Monday, September 7, 2015

2 of 100 : My Roadmap to Happythankyoumoreplease

Moving on after a break-up has three stages. Or four. Or seven. It depends on the person and the relationship.

I, myself, do not understand what stages I've already been through and what stages are still there that I am missing. With the support of my officemates, they arranged a small house party so I could crossed out an activity which is an essential part of the moving on process -- GET DRUNK!

Several months has already passed since the break-up. I don't think I have anything more to say to let it out. As much as possible, I still keep everything to myself. I just really wanted to get drunk. And so we did.. I did.

Trying my best poker face ala Lady Gaga
That night of brandy and beers was made possible not so I could share the whole story of the break-up to the group nor express any remorse that I'm feeling. The sole purpose of that night was just to have an unforgettable Saturday night. But of course, I couldn't help myself dropping hints of the break-up from time to time due to the amount of alcohol in my system.

During one of my "dropping hints" moments or #hugot moments, my friend's boyfriend asked me, "Who broke up with who? Did you break-up with him?" I nodded. "So why are you the one grieving?"

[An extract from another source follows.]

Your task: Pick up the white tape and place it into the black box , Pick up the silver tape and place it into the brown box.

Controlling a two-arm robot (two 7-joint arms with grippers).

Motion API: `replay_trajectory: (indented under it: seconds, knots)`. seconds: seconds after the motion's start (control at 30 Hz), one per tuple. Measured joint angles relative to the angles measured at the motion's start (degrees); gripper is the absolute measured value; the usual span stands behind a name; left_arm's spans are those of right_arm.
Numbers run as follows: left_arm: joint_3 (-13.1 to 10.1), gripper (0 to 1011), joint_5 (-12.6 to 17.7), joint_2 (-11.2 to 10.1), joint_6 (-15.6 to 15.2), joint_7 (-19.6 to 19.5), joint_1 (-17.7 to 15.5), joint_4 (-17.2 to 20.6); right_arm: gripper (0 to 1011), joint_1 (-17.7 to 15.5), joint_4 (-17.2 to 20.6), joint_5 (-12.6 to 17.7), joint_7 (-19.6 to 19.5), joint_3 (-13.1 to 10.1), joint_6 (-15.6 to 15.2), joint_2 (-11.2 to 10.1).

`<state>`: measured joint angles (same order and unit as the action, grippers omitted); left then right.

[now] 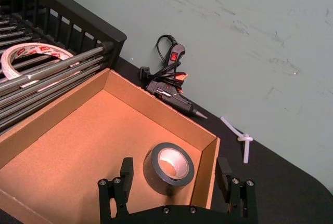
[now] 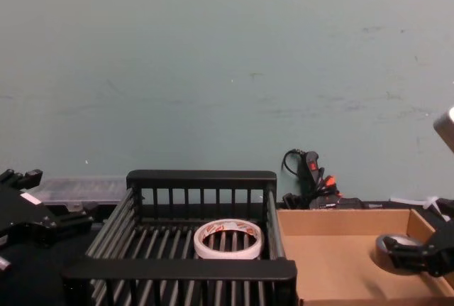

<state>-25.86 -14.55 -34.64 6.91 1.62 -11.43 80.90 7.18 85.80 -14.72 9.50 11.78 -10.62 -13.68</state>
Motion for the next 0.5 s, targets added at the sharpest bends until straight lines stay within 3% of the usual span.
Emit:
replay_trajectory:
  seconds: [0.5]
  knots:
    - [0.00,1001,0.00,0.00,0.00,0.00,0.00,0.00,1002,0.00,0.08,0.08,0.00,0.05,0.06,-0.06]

..bad things happen for a reason but no wise words is going to stop the bleeding. 'Cause he's moved on while I'm still grieving and when a heart breaks it don't break even.

Thursday, September 3, 2015

1 of 100 : My Roadmap to Happythankyoumoreplease


An adjectives that would perfectly describe how I feel whenever I hear updates about him and her.


I had a few experiences in the past where the guy just easily moved on and find a new one. It caused me a lot of bitterness and pain for sure. But those didn't make me prepared for this one, at this time. Even though I kind of saw her coming.


The word I should remind myself. It's not a battle between me and him. Not even a fight of the past and the present. It's only me and myself in the arena and I choose to win.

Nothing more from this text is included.